More typically, however, the “people’s choice” (highest) award has been handed over to Canadians working in a late-modernist manner. ArchitectsAlliance got it in 2006 for the firm’s trim, elegant 18 Yorkville, and Stephen Teeple in 2010 for his terse and subtle housing co-operative at 60 Richmond St. E. Core Architects were chosen in 2011 for their mid-rise Seventy5 Portland, and in 2013 for the deluxe apartment house known by its address, 500 Wellington St. W.
The pick from the residential field in 2014 was in line with the Pug public’s tradition of celebrating modernity, though it did signal a willingness to look for excellence beyond the direct legacy of the Bauhaus.
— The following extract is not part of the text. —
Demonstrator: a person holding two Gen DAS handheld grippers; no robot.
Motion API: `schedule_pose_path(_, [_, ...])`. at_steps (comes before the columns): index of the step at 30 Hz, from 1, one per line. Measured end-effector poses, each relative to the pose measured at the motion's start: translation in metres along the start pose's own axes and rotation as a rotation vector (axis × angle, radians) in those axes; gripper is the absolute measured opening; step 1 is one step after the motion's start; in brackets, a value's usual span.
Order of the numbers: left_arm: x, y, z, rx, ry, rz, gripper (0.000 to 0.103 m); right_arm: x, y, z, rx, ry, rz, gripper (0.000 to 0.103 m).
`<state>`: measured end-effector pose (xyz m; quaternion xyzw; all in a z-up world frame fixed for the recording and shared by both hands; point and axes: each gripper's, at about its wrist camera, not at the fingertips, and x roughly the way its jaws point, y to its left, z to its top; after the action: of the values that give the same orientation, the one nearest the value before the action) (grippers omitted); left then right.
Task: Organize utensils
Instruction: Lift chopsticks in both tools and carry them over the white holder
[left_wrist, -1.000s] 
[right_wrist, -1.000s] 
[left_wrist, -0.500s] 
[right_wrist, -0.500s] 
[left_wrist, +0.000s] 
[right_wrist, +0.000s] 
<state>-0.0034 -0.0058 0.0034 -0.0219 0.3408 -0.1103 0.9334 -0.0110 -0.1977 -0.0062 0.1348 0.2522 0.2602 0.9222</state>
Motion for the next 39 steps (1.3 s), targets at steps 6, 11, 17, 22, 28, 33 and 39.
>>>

The people’s choice was the River City complex’s first phase, a provocatively dark, irregularly shaped condominium designed by Gilles Saucier, co-founder of Saucier + Perrotte, based in Montreal. “It is about sculpting a black art object,” Mr. Saucier told me not long ago – “something with materiality that will look very strong and expressive on the site.”
The whole River City development, now moving on into its third phase, promises to be one of Toronto’s most exciting housing ventures – or so I and the Pug voters think.
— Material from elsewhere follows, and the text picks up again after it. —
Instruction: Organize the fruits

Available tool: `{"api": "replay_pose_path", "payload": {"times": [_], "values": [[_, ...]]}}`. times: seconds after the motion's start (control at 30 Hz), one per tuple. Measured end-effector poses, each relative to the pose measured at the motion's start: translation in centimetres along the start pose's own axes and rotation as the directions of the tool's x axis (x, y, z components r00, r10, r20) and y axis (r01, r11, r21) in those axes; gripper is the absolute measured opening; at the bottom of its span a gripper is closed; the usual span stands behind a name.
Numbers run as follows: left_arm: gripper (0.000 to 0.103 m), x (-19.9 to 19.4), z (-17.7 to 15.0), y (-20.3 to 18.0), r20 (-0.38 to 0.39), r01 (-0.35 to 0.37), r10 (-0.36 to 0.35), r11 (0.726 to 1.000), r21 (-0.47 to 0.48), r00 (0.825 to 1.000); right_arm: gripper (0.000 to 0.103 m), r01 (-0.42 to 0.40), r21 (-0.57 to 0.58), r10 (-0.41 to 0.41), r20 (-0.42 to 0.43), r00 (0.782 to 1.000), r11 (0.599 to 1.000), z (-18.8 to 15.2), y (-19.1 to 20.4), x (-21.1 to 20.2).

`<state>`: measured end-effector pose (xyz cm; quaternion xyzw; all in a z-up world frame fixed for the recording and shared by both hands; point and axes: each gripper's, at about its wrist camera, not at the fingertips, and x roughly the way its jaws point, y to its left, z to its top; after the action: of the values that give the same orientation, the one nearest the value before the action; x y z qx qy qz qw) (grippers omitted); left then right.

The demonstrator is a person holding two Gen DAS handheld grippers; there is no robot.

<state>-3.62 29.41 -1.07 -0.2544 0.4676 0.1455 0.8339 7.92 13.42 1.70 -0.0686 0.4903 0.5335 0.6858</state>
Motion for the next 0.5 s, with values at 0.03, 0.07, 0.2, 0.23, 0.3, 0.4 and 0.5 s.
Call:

To mark this year’s swan-song of the Pugs, the organizers invited the public to choose, not only the best in show for 2013, but also Toronto’s best residential scheme finished since the contest was launched. Triumphant in the latter category was 500 Wellington West, the handiwork of Core Architects for developer Peter Freed.
Core’s 10-storey block of 15 large flats – areas range from 2,500 square feet to almost 6,000 square feet – is indeed an excellent example of animated but carefully focused contemporary styling. Its spacious interiors are expressed in the dramatic Wellington Street façade by wide, rhythmic expanses of glass that vary in visual weight from level to level. Iron-black brick and dark metal frames generate a broad, strong pulse across the surface.
Situated on a narrow lot among old warehouses and newer condo stacks, the building delivers a few volts of modernistic electricity to its elderly streetscape – but nothing radical or wildly futuristic or fanciful. It represents the kind of chaste, commercially viable architectural modernity Pug voters showed, again and again, that they admired.
Every year, the sponsors of the Pugs’ month-long online balloting period asked Torontonians to reflect, take stock of the changes being wrought in the urban fabric, to consider what kind of city we want. We’ll go on thinking about such matters, of course. But we’ll miss the annual stop-and-look occasion the Pugs gave us for doing so.